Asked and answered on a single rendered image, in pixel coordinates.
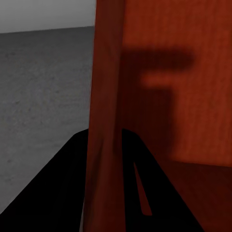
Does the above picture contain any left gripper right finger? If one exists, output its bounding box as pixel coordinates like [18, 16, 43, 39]
[122, 129, 205, 232]

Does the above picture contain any storage box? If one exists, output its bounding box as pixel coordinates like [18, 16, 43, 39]
[82, 0, 232, 232]

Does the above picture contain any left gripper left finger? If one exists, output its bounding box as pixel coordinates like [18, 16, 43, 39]
[0, 130, 88, 232]

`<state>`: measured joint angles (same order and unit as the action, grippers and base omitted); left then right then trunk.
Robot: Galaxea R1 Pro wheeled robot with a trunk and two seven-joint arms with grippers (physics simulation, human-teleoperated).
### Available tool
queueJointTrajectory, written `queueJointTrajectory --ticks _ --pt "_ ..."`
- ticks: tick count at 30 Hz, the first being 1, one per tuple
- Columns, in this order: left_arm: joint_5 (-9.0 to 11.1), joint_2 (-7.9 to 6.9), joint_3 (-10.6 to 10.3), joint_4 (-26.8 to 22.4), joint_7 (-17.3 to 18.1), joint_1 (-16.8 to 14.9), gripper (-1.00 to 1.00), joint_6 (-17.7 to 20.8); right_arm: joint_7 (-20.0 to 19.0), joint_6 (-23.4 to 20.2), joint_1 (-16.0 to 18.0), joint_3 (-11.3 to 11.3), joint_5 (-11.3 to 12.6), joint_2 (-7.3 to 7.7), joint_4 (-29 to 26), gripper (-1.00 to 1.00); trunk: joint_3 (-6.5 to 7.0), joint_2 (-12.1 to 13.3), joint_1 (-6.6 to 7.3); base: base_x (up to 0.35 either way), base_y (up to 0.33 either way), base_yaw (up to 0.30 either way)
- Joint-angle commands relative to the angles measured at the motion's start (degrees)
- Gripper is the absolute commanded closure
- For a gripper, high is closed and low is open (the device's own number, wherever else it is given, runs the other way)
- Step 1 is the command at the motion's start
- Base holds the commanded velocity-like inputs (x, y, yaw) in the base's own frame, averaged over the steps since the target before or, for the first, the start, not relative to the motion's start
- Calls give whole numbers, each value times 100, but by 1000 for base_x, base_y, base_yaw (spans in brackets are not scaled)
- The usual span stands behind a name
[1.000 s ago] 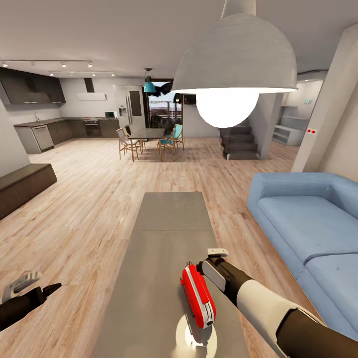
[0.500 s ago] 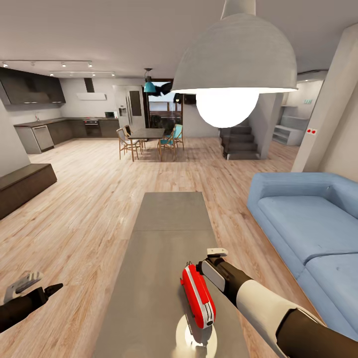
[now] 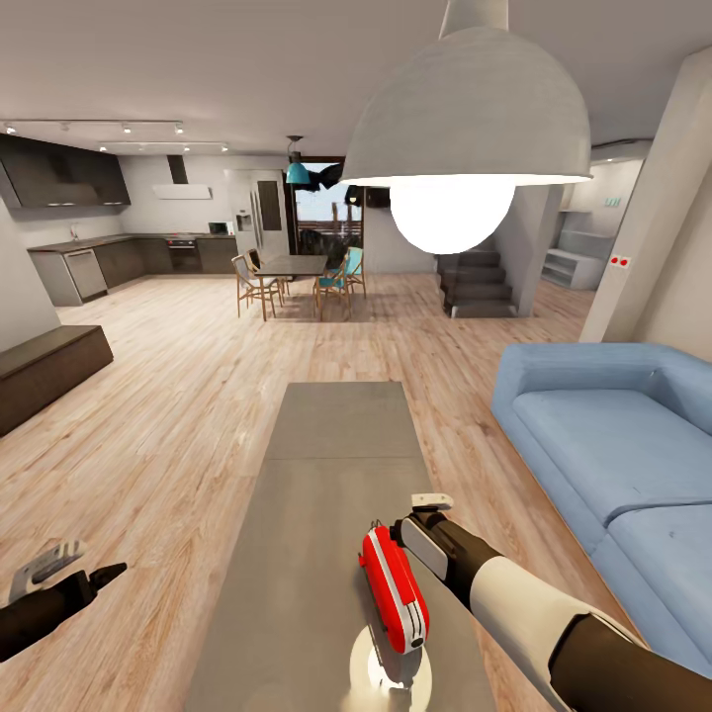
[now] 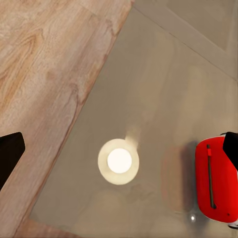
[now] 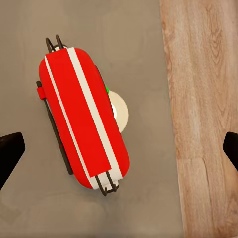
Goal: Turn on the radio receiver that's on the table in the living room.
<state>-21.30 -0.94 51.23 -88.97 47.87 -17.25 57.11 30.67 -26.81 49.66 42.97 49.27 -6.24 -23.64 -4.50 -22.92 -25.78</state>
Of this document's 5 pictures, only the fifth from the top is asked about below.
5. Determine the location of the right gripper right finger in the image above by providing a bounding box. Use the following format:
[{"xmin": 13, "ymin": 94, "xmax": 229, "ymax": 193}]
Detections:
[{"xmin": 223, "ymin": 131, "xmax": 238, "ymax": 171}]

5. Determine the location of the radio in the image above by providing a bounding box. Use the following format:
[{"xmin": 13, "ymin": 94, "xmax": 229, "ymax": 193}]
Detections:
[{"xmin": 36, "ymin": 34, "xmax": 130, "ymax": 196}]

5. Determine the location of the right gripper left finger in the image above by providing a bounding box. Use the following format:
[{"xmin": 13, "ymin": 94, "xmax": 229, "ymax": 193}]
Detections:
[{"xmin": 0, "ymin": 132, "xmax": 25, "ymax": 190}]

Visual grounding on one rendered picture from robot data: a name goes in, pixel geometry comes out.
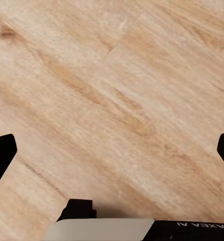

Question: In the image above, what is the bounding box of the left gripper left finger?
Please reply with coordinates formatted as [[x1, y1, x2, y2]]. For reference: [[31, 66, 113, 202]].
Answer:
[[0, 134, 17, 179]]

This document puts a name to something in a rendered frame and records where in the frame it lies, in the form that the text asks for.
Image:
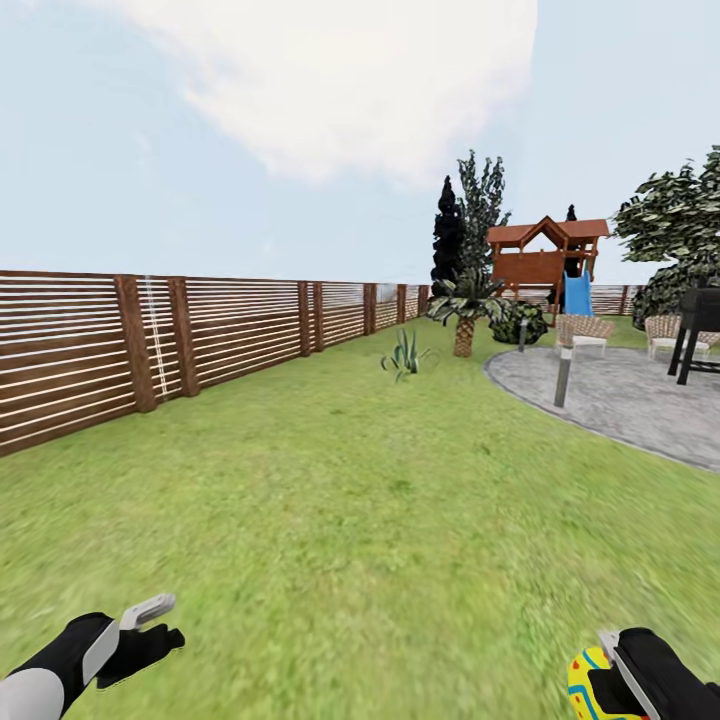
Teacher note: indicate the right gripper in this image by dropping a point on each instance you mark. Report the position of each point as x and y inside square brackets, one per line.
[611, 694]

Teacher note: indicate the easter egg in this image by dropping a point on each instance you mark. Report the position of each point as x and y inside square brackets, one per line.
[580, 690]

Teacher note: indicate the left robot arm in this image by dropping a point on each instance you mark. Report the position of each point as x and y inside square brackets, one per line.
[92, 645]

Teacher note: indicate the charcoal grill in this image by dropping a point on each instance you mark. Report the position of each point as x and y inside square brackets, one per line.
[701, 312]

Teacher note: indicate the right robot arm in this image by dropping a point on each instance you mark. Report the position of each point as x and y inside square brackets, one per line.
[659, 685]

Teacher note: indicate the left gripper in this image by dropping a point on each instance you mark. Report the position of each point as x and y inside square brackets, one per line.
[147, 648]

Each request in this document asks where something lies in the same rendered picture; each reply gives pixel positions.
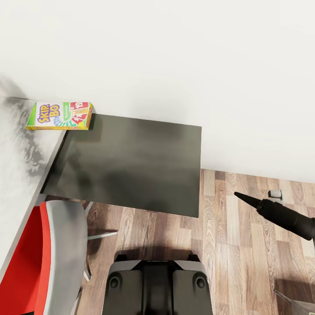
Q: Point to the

(REQUIRED WORK)
Out of the material above, output word for word the line with "- Base holds", the line with "- The usual span stands behind a name", and all lines between them, with nothing else.

(RESPONSE TO THIS EXERCISE)
- Base holds the commanded velocity-like inputs (x, y, yaw) in the base's own frame, averaged over the steps since the target before or, for the first, the start, not relative to the motion's start
- Calls give whole numbers, each value times 100, but by 1000 for base_x, base_y, base_yaw (spans in brackets are not scaled)
- The usual span stands behind a name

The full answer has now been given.